Authorities in Ghulja (in Chinese, Yining), in northwest China’s Xinjiang Uyghur Autonomous Region (XUAR), have sentenced a Uyghur taxi driver to more than 16 years in prison for transporting an “illegal” religious figure and jailed his mother for a decade, according to sources in the region.
Shireli Memtili, a 28-year-old father of two, was detained in November 2018 and sentenced to 200 months in jail in May 2019 for driving the religious figure—likely a non-state-sanctioned imam—and receiving “illegal religious education” from him, members of his family recently told RFA’s Uyghur Service.
Memtili’s relatives said they only learned about his sentencing when they spoke with officials at their local community administrative center, suggesting that there was never a publicly held trial for the taxi driver.
While they never received official sentencing documents, the administrative official told them Memtili had also been convicted of “illegally gathering and disturbing the social order,” as well as “endangering national security.”
RFA spoke with a Uyghur police officer in the Ghulja neighborhood of Hanbing who confirmed that Memtili is under his jurisdiction and had been sentenced but did not respond when asked where the taxi driver is being jailed.
A Uyghur employee at the command center of the Ghulja city Public Security Bureau (PSB) refused to answer when asked why Memtili had been detained and referred further questions to his superiors.

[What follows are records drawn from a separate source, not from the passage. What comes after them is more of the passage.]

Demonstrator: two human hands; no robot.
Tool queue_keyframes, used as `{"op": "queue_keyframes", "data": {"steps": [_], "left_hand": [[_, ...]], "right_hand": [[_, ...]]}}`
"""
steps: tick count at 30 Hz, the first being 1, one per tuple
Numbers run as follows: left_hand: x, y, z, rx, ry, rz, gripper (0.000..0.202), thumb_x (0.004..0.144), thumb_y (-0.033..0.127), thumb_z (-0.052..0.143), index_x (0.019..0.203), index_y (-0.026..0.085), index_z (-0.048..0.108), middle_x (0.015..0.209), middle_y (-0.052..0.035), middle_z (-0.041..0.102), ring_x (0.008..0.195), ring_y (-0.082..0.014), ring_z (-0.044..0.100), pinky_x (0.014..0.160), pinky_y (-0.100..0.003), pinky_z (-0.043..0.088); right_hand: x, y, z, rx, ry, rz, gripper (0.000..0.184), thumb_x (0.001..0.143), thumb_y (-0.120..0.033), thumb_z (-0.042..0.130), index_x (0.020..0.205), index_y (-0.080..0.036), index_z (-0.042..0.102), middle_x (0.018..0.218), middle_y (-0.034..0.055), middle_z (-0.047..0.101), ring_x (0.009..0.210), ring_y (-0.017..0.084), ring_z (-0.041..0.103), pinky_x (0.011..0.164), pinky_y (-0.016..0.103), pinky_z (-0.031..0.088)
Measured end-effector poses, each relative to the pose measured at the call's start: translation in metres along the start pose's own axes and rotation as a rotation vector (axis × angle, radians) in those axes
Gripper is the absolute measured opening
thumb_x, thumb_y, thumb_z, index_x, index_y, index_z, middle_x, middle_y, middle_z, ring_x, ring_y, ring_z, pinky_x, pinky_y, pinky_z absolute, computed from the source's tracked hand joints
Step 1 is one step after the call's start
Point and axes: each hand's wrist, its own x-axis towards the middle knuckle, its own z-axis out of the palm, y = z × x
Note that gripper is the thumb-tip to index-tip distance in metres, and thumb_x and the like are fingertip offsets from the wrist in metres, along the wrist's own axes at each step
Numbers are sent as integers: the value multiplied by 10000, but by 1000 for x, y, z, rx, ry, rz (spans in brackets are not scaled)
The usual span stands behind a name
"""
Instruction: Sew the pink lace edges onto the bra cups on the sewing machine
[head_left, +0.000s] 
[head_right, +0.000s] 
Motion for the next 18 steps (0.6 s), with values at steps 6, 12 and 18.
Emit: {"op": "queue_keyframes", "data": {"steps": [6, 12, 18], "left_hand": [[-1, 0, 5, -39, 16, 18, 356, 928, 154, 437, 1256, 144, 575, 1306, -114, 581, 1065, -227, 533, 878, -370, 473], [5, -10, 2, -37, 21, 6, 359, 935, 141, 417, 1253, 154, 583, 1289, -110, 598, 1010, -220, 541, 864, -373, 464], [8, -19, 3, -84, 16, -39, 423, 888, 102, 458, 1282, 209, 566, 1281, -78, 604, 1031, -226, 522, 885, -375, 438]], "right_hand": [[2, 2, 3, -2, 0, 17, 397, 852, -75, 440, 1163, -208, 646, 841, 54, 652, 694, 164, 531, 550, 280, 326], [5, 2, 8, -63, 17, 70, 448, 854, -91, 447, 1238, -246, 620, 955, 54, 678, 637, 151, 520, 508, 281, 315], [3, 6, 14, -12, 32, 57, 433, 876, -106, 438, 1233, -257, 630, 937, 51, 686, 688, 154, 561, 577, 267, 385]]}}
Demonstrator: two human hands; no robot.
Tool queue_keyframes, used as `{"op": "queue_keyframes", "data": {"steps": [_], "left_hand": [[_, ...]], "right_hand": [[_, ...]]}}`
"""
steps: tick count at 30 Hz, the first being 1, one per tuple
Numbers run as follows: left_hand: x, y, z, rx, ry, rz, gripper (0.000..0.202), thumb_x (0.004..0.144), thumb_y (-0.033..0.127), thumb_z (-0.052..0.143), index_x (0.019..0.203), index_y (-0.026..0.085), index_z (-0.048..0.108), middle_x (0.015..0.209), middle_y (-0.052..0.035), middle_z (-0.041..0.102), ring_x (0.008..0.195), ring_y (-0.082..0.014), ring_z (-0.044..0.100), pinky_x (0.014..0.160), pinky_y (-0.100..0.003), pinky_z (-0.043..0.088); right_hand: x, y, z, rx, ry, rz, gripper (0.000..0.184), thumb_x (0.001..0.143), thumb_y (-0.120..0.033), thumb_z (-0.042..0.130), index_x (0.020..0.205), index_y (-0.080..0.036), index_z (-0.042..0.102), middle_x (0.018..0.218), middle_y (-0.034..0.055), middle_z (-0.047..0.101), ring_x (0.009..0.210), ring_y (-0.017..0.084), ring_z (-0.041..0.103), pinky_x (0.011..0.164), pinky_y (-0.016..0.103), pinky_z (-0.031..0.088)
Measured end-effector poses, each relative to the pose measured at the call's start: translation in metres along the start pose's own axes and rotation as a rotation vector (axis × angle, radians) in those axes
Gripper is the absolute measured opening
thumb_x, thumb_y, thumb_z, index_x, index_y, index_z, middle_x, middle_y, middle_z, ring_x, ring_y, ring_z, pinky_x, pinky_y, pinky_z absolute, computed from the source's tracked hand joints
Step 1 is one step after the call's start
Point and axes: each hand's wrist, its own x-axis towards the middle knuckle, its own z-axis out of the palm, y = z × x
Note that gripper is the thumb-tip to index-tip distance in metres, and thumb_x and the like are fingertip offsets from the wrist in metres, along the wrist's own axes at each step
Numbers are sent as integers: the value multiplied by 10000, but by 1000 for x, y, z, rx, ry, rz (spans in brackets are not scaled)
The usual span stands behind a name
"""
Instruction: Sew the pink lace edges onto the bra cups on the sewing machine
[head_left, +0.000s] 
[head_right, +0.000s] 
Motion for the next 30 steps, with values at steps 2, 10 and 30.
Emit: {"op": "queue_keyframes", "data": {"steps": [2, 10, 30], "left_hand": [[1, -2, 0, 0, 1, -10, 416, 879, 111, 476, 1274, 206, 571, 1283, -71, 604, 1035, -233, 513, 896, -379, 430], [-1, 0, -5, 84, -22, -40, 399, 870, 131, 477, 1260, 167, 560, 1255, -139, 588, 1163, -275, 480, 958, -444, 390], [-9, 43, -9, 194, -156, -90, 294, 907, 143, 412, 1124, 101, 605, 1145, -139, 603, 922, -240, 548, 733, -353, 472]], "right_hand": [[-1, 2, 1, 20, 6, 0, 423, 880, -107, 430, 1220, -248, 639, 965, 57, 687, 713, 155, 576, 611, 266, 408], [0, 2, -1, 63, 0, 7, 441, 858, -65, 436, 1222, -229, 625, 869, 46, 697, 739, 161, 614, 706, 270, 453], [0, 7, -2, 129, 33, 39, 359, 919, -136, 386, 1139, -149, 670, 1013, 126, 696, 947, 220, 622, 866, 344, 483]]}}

But a Uyghur archivist at the Ghulja city Ministry of Justice confirmed that he had been sentenced to 200 months and said he is serving his sentence in a prison in Shikho (Wusu) city, in the XUAR’s Tarbaghatay (Tacheng) prefecture.
“He received illegal [religious] education and incited ethnic separatism,” said the employee, who declined to be named.
When asked who Memtili had given a ride to that led to his sentencing, the archivist handed the phone to a Han Chinese superior at the department who referred further questions to the local PSB.
Sentenced for moving
Meanwhile, RFA learned from a source who spoke on condition of anonymity that Memtili’s 49-year-old mother Aygul Turahan was sentenced in early 2019 to a decade in prison after she was detained for moving her household registration, or hukou, from Ili Kazakh (Yili Hasake) Autonomous Prefecture’s Tekes (Tekesi) county to Ghulja’s Hanbing neighborhood nine years earlier.
Authorities in in the XUAR are believed to have detained up to 1.8 million Uyghurs and other Muslim minorities accused of accused of harboring “strong religious views” and “politically incorrect” ideas in a vast network of internment camps since April 2017.
When the camp system was first launched, Uyghurs who had changed their hukous were targeted on suspicion of “extremism,” and Turahan—who had moved to Hanbing in 2010 with Memtili and her husband, a butcher named Memeteli Abdureshit—was detained.
RFA spoke with a Uyghur police officer in Hanbing who provided contact information for the Han Chinese officer who was responsible for Turahan’s case but said he did not know why she was detained.
The Han Chinese officer refused to answer any questions about Turahan when contacted by RFA.
But a Uyghur cadre from a village near Hanbing told RFA by telephone that Turahan had been detained on June 15, 2017, and that while in detention she was accused of distributing materials containing religious content to others.
“They said she spread illegal religious educational materials, incited ethnic extremism, gathered [illegally], and endangered the country,” the cadre said, adding that authorities “sentenced her to 10 years.”
“Later, a little while later, [her family] came to the village asking for the sentencing papers.”
According to the cadre, Turahan’s husband was detained at the same time as she was, but later released.
“Memeteli Abdureshit got out [of an internment camp] after one year and four months … and is still working as a butcher,” she said. “Aygul Turahun is in … a prison in [Ghulja’s] Baykol [village].”
It was not immediately clear if Turahun had ever been given a trial, although Uyghurs in internment camps are regularly given sentences without going through any formal proceedings.
Reported by Shohret Hoshur. Translated by Elise Anderson and Shahrezad Ghayrat. Written in English by Joshua Lipes.